** Available data **
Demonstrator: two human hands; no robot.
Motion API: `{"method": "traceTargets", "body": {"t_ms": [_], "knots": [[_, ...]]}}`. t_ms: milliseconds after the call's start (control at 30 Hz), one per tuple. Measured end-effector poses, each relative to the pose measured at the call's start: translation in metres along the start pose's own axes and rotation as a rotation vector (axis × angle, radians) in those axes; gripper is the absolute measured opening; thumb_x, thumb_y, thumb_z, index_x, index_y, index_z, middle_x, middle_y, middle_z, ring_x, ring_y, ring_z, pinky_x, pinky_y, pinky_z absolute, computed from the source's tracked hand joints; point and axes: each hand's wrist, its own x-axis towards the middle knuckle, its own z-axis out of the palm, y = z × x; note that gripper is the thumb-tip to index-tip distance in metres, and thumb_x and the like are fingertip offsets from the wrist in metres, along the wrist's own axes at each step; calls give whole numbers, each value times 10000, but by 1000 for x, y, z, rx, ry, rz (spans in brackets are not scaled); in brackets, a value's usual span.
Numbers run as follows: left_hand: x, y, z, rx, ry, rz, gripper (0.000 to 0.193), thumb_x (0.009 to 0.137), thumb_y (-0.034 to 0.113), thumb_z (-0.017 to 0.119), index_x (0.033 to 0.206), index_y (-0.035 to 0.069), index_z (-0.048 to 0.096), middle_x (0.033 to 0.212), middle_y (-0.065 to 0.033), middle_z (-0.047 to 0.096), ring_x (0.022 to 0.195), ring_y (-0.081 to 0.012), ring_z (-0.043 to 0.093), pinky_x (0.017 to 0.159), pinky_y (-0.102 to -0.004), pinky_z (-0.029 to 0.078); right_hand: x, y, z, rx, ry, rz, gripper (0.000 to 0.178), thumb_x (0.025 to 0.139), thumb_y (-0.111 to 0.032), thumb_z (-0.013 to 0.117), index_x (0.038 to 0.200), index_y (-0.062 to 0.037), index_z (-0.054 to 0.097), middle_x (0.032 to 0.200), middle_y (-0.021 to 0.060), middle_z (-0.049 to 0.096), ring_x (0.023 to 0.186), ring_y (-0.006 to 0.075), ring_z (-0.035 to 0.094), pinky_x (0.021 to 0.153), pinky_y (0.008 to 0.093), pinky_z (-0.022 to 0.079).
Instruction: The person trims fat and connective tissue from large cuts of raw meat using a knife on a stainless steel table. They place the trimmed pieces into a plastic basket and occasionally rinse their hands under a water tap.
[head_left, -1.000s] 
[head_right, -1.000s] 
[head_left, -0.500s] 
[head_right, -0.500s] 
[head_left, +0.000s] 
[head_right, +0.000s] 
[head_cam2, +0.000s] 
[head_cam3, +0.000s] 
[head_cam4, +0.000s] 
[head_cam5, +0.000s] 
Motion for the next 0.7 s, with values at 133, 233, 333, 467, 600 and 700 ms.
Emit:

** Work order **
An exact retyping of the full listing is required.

** The completed task **
Demonstrator: two human hands; no robot.
Motion API: `{"method": "traceTargets", "body": {"t_ms": [_], "knots": [[_, ...]]}}`. t_ms: milliseconds after the call's start (control at 30 Hz), one per tuple. Measured end-effector poses, each relative to the pose measured at the call's start: translation in metres along the start pose's own axes and rotation as a rotation vector (axis × angle, radians) in those axes; gripper is the absolute measured opening; thumb_x, thumb_y, thumb_z, index_x, index_y, index_z, middle_x, middle_y, middle_z, ring_x, ring_y, ring_z, pinky_x, pinky_y, pinky_z absolute, computed from the source's tracked hand joints; point and axes: each hand's wrist, its own x-axis towards the middle knuckle, its own z-axis out of the palm, y = z × x; note that gripper is the thumb-tip to index-tip distance in metres, and thumb_x and the like are fingertip offsets from the wrist in metres, along the wrist's own axes at each step; calls give whole numbers, each value times 10000, but by 1000 for x, y, z, rx, ry, rz (spans in brackets are not scaled); in brackets, a value's usual span.
Numbers run as follows: left_hand: x, y, z, rx, ry, rz, gripper (0.000 to 0.193), thumb_x (0.009 to 0.137), thumb_y (-0.034 to 0.113), thumb_z (-0.017 to 0.119), index_x (0.033 to 0.206), index_y (-0.035 to 0.069), index_z (-0.048 to 0.096), middle_x (0.033 to 0.212), middle_y (-0.065 to 0.033), middle_z (-0.047 to 0.096), ring_x (0.022 to 0.195), ring_y (-0.081 to 0.012), ring_z (-0.043 to 0.093), pinky_x (0.017 to 0.159), pinky_y (-0.102 to -0.004), pinky_z (-0.029 to 0.078); right_hand: x, y, z, rx, ry, rz, gripper (0.000 to 0.178), thumb_x (0.025 to 0.139), thumb_y (-0.111 to 0.032), thumb_z (-0.013 to 0.117), index_x (0.038 to 0.200), index_y (-0.062 to 0.037), index_z (-0.054 to 0.097), middle_x (0.032 to 0.200), middle_y (-0.021 to 0.060), middle_z (-0.049 to 0.096), ring_x (0.023 to 0.186), ring_y (-0.006 to 0.075), ring_z (-0.035 to 0.094), pinky_x (0.021 to 0.153), pinky_y (0.008 to 0.093), pinky_z (-0.022 to 0.079).
Instruction: The person trims fat and connective tissue from large cuts of raw meat using a knife on a stainless steel table. They place the trimmed pieces into a plastic basket and occasionally rinse their hands under a water tap.
[head_left, -1.000s] 
[head_right, -1.000s] 
[head_left, -0.500s] 
[head_right, -0.500s] 
[head_left, +0.000s] 
[head_right, +0.000s] 
[head_cam2, +0.000s] 
[head_cam3, +0.000s] 
[head_cam4, +0.000s] 
[head_cam5, +0.000s] 
Motion for the next 0.7 s, with values at 133, 233, 333, 467, 600 and 700 ms.
Emit:

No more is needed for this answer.